To begin research, Grant read Israel’s 2008 memoirs. “It was her voice, in all its scabrous wit, but she was very scant on detail about Jack Hock. It’s a real achievement that [scriptwriters] Nicole Holofcener and Jeff Whitty were able to extrapolate those few hints or suggestions and create a full character.”
He also credits the “brilliant” costume designer Arjun Bhasin. “The film starts in 1991, but he gave me clothes that were neo-Romantic, early-1980s. So they were a little threadbare, and worn by a character who was past his sell-by date. For Jack, the wardrobe was Custer’s last stand to charm his way throughout the world before destitution and/or AIDS got him.”
Grant became a star with his first film, the 1987 “Withnail & I.” Since then, he’s appeared in 50 movies, dozens of TV shows, wrote-directed the 2006 film “Wah-Wah” and penned three books, including “With Nails” (1998), his razor-sharp observations about experience on 10 movies with such filmmakers as Robert Altman, Jane Campion, Francis Coppola and Martin Scorsese.
Because he’s an accomplished writer, does he ever rewrite dialogue?
“Never! I do what’s written on the page. I have enormous respect for writers because I know how brutal writing can be. Some actors don’t know their lines, which is sadly not uncommon, and they ad lib. I always wonder, ‘You think you have the smarts to outwit the writer?’ Unless encouraged to improvise, I don’t.”

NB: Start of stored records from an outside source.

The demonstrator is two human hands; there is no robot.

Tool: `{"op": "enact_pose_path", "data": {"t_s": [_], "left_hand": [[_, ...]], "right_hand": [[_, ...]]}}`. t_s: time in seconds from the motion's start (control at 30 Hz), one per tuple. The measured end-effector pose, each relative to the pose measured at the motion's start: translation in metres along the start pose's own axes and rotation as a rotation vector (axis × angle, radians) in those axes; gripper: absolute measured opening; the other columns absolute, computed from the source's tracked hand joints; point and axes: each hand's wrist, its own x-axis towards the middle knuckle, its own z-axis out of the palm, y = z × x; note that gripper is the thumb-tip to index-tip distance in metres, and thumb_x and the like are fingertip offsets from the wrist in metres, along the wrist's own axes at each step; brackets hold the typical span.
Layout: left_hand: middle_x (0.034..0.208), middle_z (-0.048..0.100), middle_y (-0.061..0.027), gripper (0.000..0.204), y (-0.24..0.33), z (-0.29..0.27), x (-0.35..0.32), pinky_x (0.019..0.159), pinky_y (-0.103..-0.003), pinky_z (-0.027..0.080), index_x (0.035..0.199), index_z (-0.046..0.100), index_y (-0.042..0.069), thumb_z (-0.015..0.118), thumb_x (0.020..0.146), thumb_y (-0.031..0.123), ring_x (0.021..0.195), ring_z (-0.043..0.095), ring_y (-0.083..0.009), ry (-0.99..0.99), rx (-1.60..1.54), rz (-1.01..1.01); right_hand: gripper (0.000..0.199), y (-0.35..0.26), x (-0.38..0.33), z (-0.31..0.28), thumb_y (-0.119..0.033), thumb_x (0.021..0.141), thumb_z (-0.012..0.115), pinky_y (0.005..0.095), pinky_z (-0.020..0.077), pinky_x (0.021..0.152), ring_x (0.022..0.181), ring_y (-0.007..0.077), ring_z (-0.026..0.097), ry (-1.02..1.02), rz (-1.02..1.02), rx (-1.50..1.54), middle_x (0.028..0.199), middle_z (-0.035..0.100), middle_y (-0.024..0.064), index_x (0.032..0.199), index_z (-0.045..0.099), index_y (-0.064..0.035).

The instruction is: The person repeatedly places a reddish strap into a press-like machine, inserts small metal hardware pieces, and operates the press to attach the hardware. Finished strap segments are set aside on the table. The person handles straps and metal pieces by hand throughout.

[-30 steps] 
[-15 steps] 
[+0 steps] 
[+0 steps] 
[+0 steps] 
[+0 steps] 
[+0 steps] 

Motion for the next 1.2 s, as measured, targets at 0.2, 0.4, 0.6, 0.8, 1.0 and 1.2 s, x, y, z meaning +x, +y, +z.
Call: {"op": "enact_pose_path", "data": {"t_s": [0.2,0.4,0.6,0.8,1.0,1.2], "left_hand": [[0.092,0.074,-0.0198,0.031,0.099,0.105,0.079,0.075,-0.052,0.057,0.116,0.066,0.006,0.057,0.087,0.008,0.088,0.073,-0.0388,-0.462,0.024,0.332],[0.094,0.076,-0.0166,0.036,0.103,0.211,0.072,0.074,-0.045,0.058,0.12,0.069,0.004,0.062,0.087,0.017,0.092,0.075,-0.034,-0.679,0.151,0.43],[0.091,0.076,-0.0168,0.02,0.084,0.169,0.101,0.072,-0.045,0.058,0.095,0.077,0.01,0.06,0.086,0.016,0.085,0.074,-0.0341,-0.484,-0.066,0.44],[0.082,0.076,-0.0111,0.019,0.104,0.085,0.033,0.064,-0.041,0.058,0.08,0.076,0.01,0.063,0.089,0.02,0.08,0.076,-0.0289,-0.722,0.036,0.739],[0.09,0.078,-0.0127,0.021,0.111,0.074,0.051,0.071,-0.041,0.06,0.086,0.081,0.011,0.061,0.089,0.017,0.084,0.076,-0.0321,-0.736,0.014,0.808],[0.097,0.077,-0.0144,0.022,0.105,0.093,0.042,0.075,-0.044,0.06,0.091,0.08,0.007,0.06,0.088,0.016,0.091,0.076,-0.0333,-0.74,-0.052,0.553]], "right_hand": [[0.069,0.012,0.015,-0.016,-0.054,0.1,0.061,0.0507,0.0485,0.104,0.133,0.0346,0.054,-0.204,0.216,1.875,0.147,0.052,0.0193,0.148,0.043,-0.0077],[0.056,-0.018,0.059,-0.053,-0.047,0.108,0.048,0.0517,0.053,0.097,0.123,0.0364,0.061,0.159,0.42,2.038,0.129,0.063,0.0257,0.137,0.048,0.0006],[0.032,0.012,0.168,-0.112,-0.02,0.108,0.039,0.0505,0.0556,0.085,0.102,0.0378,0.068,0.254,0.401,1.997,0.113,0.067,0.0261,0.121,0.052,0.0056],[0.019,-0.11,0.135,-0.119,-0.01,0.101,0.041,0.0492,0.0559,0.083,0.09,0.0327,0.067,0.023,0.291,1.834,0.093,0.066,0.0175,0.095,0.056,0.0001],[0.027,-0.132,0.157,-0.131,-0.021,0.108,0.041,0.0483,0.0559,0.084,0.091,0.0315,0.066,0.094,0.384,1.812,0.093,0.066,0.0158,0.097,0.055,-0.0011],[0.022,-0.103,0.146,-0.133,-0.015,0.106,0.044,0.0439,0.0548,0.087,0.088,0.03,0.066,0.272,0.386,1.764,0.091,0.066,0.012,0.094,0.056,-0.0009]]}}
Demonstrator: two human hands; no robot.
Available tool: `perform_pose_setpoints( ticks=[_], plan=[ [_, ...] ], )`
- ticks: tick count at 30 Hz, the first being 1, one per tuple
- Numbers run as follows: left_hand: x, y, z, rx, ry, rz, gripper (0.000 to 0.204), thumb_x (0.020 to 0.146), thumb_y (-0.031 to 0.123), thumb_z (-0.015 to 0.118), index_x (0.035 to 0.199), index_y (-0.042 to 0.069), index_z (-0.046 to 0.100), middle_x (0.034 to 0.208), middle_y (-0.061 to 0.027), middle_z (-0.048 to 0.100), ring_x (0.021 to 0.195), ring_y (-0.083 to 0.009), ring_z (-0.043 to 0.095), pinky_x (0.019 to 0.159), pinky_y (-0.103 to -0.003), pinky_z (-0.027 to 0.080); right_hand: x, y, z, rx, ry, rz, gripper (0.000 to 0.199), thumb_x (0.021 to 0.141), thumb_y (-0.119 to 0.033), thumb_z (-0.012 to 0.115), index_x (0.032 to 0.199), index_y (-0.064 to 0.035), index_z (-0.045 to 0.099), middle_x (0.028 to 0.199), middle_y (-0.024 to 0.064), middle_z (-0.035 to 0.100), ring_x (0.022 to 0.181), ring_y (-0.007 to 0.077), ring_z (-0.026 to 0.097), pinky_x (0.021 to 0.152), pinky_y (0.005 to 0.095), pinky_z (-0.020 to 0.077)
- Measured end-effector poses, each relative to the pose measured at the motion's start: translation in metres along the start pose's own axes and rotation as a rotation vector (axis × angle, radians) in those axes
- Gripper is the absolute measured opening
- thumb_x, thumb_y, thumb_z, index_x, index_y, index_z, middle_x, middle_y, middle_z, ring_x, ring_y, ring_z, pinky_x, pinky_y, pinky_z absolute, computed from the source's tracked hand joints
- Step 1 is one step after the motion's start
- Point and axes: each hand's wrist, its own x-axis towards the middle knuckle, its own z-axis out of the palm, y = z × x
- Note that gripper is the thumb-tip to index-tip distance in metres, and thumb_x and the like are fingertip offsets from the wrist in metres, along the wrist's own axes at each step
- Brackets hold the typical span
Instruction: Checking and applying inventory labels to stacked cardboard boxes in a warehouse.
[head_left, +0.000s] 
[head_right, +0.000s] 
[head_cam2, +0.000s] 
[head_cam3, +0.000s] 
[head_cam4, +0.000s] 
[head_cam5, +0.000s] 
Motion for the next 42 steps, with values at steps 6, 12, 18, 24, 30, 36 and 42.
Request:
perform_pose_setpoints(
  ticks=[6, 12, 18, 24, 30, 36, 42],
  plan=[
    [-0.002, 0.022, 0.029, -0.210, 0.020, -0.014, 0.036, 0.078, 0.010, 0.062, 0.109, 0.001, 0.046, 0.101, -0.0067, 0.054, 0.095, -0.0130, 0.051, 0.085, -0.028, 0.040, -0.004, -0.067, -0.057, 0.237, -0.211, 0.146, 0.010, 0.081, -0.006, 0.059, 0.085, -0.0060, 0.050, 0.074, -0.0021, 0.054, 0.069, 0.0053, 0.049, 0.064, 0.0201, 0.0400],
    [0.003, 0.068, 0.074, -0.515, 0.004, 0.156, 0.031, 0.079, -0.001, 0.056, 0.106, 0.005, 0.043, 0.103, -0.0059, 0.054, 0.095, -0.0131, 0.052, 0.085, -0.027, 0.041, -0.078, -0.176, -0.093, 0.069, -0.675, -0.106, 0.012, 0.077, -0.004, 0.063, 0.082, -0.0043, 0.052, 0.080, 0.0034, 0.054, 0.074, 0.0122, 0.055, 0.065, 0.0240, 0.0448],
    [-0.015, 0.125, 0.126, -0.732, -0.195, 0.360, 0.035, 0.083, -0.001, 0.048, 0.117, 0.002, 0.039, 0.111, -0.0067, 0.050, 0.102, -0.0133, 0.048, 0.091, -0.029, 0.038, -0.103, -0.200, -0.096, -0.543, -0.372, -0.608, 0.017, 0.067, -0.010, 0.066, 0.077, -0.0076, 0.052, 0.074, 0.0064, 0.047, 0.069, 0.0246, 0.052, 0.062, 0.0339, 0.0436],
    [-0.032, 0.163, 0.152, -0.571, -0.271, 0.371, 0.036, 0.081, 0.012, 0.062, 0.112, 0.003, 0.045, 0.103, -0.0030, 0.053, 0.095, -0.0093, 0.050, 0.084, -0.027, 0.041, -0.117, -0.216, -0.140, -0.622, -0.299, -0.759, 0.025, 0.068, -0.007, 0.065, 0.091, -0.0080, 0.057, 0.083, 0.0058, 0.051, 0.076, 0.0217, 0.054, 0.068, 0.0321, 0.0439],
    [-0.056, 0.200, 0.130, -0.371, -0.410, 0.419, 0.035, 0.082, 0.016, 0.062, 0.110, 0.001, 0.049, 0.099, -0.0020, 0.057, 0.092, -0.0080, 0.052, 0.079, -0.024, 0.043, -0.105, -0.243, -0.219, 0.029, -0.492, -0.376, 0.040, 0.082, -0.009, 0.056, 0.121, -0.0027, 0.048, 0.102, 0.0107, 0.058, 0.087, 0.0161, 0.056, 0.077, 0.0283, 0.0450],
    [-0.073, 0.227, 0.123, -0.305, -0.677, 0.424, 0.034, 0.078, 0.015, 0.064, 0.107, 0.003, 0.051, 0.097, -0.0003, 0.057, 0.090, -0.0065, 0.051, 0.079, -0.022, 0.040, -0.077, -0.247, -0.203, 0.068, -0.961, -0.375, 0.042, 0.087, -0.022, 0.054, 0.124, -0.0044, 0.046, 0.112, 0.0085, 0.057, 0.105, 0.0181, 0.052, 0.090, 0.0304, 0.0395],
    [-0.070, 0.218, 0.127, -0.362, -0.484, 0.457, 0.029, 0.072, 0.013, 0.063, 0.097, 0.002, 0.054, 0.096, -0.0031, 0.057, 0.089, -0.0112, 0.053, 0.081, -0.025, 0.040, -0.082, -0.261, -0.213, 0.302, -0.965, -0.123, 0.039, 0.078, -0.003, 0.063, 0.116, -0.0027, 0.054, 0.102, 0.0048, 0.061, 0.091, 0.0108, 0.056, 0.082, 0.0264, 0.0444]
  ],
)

After directing “Wah-Wah,” an auto-biographical film about growing up in Swaziland, is it hard to give up control and follow a director?
“Oh, no. You absolutely accept that and give yourself completely. As long as you respect them, which I did hugely in Marielle’s case, then you don’t even think about it. It’s a given.”
Marielle is Marielle Heller, directing her second feature, after the 2015 “The Diary of a Teenage Girl.” Grant admires her for being so “compassionate, kind and nurturing” on a tough shoot, with only 26 days in rough weather in Manhattan.
He also loved McCarthy, whom he hadn’t met. “It’s like dating. You hope it’s going to work, but you don’t know. It was a fast-track friendship onscreen and in real life. I’d meet with her even on the days I wasn’t shooting.
“Her whole center of gravity seemed to shift when she began playing Lee. I think she’s extraordinary, with the subtlety and commitment, without a scrap of vanity or sentimentality. I truly hope Melissa is rewarded.”
Grant should be rewarded too. Despite his great career, he’s never been Oscar-nominated, which is likely to change with “Can You Ever Forgive Me?”
The actor has been in big hits (“Bram Stoker’s Dracula,” “Logan”), big clunkers (“Hudson Hawk”), prestige films (“Gosford Park,” “The Iron Lady”) and a slew of cult favorites, including TV’s “Dr. Who,” “Downton Abbey” and “Game of Thrones.”
Upcoming: the ninth “Star Wars” movie. Can you tell us anything about it?
“Yes! It opens Dec. 19, 2019, and that’s as much as I’m allowed to say,” he laughs. “There is a Fort Knox-like security, on a level I didn’t even know was possible.”